Leonam dos Santos
Guimarães*, Rio de Janeiro – Opera Mundi
Alemanha é um dos
países que possui armas nucleares sem tal direito ter sido concedido pelo TNP
Cinco países são
reconhecidos internacionalmente como "estados dotados de armas nucleares”.
Possuem essas armas por direito concedido pelo TNP (Tratado de Não Proliferação
Nuclear): EUA, Reino Unido, França, China e Rússia. Entretanto, outros países
têm essas armas “de fato” e não “de direto”.

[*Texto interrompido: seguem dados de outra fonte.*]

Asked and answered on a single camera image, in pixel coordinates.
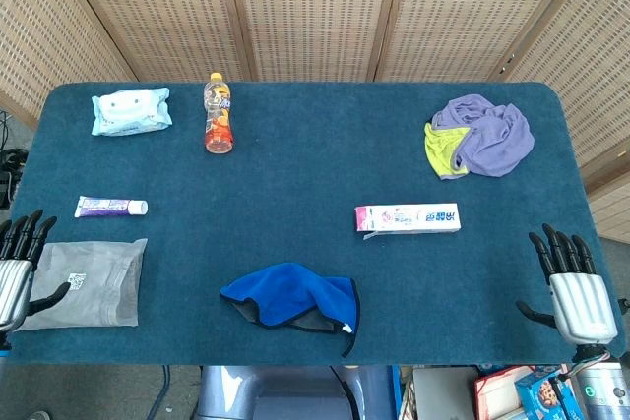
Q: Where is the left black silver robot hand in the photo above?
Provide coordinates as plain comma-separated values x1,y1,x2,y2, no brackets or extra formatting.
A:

Três deles, não signatários do TNP, declararam formalmente e demonstraram na
prática, através de testes nucleares, possuí-las: Índia, Paquistão e Coréia do
Norte. Apesar de nunca ter declarado nem demonstrado diretamente, parece não
haver dúvidas que Israel, que não é signatária do TNP, também as tem. A África
do Sul, quando ainda não tinha aderido ao TNP, também as teve, mas decidiu
desmontá-las voluntariamente. A Ucrânia também armazenou armas nucleares em seu
território, mas elas foram totalmente repatriadas para a Rússia mediante acordo
após o desaparecimento da URSS. Nos dias de hoje, o Irã é acusado pela
comunidade internacional de estar buscando obtê-las, o que vem sendo tratado
como uma grande ameaça à paz mundial.
Mas o que dizer dos cinco países europeus que têm
em seu território armas nucleares de origem norte-americana "não
declaradas", incluindo Bélgica, Alemanha, Turquia, Holanda e Itália?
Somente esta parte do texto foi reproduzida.